A Hybrid Failure Diagnosis and Prediction using Natural Language-based Process Map and Rule-based Expert System

  • Dohyeong Kim Department of Computer Science and Engineering, Kyung Hee University
  • Yingru Lin School of Engineering and ICT, University of Tasmania
  • Sungyoung Lee Department of Computer Science and Engineering, Kyung Hee University
  • Byeong Ho Kang School of Engineering and ICT, University of Tasmania
  • Soyeon Caren Han School of Information Technologies, University of Sydney

Abstract

Preventive maintenance is required in large scale industries to facilitate highly efficient performance. The efficiency of production can be maximized by preventing the failure of facilities in advance. Typically, regular maintenance is conducted manually in which case, it is hard to prevent repeated failures. Also, since measures to prevent failure depend on proactive problem-solving by the facility expert, they have limitations when the expert is absent, or any error in diagnosis is made by an unskilled expert. In many cases, an alarm system is used to aid manual facility diagnosis and early detection.
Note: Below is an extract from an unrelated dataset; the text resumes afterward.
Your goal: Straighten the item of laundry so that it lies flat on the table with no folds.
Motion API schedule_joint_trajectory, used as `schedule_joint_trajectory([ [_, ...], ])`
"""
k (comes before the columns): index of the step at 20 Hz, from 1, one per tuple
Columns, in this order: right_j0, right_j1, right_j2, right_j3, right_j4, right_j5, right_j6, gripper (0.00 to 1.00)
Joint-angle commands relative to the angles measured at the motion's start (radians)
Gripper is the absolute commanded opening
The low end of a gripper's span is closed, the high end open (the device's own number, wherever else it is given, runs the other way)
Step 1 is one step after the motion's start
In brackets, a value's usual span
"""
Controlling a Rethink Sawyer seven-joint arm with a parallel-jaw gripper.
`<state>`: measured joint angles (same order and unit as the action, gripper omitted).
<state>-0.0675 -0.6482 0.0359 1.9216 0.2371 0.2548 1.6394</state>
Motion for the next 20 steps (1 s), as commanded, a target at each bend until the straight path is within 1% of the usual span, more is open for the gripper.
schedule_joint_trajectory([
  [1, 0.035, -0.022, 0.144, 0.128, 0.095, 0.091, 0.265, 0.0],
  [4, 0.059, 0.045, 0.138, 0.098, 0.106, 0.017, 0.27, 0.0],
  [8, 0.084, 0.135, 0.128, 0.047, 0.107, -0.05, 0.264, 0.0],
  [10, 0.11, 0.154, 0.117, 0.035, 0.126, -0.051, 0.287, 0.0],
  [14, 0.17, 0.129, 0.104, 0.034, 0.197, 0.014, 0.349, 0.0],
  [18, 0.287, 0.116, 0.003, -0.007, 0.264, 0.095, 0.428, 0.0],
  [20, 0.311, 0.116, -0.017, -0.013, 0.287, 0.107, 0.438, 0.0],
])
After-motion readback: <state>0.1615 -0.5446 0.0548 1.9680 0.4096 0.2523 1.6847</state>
However, it is not efficient in practice, since it is designed to simply collect information and is activated even with small problems. In this paper, we designed and developed an automated preventive maintenance system using experts’ experience in detecting failure, determining the cause, and predicting future system failure. There are two main functions in order to acquire and analyze domain expertise. First, we proposed the network-based process map that can extract the expert’s knowledge of the written failure report. Secondly, we designed and implemented an incremental learning rule-based expert system with alarm data and failure case. The evaluation results shows that the combination of two main functions works better than another failure diagnosis and prediction frameworks.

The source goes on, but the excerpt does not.